First the general advice: if you reduce the "period" of your equipment, then your function will get called more frequently. You can set it to 0 and we'll call it as often as possible. You can set this in the ODB at "/Equipment/Python Data Simulator/Common/Period"

If that's still not fast enough, then you can return a *list* of events from your readout_func. I've seen real-world cases of 25kHz+ of midas events generated in this fashion.


However in your case the limitation is likely that you're sending 1.25MB per event and we have a lot of data marshalling to do between the python and C++ layer. In particular it takes 15ms on my machine to just pack the data into a memory buffer (see timeit command below). I am sure there must be a faster way to do this packing, especially in the case where the bank contains a numpy array rather than a python list.

I'll add it to my to-do list to investigate improving the performance of medium-to-large events in the python code.


Cheers,
Ben


P.S. You may have a bug in your calculations (depending on how you did your testing). In poll_func I think you should be updating the stats every time the function is called, not just the times when you return True.


P.P.S. Command I used to test how slow it is to pack the data. One-time setup of creating the buffers, then multiple tests of the pack_into function:

python -m timeit -s "import struct;import ctypes;arr = [0]*1250001;buf = ctypes.create_string_buffer(10000000);fmt = \">1250000d\"" "struct.pack_into(fmt, buf, *arr)"
20 loops, best of 5: 15.3 msec per loop
    Reply  05 Sep 2024, Jack Carlton, Forum, Python frontend rate limitations? 
Thank you, this was very helpful.

> First the general advice: if you reduce the "period" of your equipment, then your function will get called more frequently. You can set it to 0 and we'll call it as often as possible. You can set this in the ODB at "/Equipment/Python Data Simulator/Common/Period"

Thanks, I thought that was just for periodic triggering (or at least that's how I've used it in C++ frontends). Changing this allowed me to get past the 100Hz event rate cap I described.

> If that's still not fast enough, then you can return a *list* of events from your readout_func. I've seen real-world cases of 25kHz+ of midas events generated in this fashion.
> 
> 
> However in your case the limitation is likely that you're sending 1.25MB per event and we have a lot of data marshalling to do between the python and C++ layer. In particular it takes 15ms on my machine to just pack the data into a memory buffer (see timeit command below).

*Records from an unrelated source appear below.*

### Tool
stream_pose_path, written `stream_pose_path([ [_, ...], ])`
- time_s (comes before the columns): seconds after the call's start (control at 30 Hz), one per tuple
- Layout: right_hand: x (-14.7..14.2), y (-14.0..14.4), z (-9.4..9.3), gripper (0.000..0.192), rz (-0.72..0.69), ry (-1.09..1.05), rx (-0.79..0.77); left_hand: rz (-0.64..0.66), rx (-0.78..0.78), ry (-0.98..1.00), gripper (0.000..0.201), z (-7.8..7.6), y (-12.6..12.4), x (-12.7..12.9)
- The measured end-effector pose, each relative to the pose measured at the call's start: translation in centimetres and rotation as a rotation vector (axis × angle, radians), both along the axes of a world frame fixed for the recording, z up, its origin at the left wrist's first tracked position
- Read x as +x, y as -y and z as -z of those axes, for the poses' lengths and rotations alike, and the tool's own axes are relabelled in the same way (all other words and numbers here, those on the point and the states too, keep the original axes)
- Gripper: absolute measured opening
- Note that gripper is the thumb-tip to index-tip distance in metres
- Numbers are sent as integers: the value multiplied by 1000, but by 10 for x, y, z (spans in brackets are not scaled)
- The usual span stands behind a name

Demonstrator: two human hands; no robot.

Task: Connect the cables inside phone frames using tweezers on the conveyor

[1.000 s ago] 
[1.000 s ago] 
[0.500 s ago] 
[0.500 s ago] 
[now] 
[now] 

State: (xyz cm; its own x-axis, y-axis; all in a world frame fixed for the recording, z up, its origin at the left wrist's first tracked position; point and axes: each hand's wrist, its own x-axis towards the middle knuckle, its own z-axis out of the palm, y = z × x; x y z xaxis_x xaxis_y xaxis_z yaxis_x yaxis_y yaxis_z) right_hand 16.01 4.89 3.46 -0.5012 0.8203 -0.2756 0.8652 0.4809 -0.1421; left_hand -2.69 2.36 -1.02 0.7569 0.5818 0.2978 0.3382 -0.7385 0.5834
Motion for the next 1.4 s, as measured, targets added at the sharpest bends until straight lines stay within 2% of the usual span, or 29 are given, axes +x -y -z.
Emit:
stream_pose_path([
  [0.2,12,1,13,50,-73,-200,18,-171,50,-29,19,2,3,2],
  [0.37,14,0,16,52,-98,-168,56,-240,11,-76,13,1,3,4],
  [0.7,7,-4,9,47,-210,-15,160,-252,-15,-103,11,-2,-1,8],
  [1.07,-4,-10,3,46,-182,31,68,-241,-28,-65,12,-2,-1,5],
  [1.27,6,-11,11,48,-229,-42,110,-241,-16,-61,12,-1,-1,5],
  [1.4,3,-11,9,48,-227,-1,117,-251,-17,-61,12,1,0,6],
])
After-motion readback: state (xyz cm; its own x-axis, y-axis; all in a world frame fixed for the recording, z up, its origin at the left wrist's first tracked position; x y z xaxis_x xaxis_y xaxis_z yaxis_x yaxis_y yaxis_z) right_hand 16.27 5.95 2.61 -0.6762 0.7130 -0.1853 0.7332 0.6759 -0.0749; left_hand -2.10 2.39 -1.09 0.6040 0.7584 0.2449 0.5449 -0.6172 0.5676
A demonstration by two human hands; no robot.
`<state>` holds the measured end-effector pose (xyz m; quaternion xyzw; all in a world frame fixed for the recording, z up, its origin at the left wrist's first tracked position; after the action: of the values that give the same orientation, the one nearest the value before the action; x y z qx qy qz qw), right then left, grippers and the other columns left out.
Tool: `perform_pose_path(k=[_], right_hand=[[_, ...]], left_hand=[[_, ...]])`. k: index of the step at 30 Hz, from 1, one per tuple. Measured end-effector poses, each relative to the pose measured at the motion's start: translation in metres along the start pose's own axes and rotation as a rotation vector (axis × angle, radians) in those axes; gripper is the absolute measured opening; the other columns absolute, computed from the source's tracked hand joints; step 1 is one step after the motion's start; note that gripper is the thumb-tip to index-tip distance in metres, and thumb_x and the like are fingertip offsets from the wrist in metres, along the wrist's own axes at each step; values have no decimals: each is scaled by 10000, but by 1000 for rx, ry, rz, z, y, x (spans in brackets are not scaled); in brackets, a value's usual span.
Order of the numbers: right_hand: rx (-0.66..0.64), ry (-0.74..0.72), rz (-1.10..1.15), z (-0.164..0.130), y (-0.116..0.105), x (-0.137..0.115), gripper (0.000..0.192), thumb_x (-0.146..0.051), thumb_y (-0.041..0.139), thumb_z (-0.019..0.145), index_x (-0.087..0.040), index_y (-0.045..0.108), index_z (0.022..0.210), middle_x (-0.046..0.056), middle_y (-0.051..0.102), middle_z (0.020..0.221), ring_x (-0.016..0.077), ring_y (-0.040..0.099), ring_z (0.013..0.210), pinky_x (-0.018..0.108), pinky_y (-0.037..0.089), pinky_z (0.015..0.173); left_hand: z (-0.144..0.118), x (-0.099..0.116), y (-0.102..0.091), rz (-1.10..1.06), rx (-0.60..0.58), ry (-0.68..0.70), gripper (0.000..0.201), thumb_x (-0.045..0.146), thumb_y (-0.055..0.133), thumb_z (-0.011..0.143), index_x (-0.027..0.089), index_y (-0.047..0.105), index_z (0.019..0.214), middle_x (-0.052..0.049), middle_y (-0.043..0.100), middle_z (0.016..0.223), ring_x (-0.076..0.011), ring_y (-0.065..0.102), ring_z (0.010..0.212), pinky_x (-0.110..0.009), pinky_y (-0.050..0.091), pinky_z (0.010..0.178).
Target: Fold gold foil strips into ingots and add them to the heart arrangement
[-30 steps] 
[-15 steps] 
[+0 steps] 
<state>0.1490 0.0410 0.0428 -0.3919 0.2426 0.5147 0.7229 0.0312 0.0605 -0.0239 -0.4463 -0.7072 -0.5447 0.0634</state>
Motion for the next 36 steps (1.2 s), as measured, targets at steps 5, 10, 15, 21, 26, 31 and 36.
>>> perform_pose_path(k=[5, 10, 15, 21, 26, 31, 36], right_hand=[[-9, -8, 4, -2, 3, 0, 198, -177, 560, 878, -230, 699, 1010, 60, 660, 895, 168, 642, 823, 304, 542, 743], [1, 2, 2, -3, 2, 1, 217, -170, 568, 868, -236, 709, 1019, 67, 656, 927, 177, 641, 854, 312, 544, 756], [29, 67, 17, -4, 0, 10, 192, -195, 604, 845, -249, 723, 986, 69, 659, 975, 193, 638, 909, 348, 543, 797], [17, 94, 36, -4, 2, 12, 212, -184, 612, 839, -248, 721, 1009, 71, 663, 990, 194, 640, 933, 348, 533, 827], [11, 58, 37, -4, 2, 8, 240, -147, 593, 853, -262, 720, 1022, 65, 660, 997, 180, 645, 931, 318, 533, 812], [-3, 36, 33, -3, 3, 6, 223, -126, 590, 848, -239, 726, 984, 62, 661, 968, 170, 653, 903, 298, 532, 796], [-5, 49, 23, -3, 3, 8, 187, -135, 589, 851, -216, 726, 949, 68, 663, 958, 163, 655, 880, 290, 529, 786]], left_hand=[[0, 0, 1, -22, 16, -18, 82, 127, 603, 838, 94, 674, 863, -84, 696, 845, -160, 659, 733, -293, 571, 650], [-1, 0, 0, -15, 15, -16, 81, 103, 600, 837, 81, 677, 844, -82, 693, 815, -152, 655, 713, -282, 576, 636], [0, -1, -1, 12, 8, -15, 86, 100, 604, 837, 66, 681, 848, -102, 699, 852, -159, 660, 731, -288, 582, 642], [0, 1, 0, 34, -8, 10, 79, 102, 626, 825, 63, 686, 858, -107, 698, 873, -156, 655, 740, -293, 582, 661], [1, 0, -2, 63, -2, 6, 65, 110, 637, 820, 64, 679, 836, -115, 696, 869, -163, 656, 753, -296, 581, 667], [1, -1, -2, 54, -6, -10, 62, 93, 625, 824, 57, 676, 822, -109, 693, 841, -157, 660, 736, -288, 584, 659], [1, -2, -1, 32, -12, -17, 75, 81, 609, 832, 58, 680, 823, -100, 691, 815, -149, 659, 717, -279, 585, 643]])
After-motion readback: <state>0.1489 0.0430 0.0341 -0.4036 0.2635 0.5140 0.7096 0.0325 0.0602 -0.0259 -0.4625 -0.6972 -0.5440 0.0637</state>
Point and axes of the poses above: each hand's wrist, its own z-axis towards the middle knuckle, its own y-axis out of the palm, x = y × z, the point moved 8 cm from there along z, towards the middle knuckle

I am sure there must be a faster way to do this packing, especially in the case where the bank contains a numpy array rather than a python list.
> 
> I'll add it to my to-do list to investigate improving the performance of medium-to-large events in the python code.
> 
> 
> Cheers,
> Ben


> P.S. You may have a bug in your calculations (depending on how you did your testing). In poll_func I think you should be updating the stats every time the function is called, not just the times when you return True.
I had tested the way you described at first, then later changed

> P.P.S. Command I used to test how slow it is to pack the data. One-time setup of creating the buffers, then multiple tests of the pack_into function:
> 
> python -m timeit -s "import struct;import ctypes;arr = [0]*1250001;buf = ctypes.create_string_buffer(10000000);fmt = \">1250000d\"" "struct.pack_into(fmt, buf, *arr)"
> 20 loops, best of 5: 15.3 msec per loop
    Reply  05 Sep 2024, Stefan Ritt, Forum, Python frontend rate limitations? 
> First the general advice: if you reduce the "period" of your equipment, then your function will get called more frequently. 
> You can set it to 0 and we'll call it as often as possible. You can set this in the ODB at "/Equipment/Python Data Simulator/Common/Period"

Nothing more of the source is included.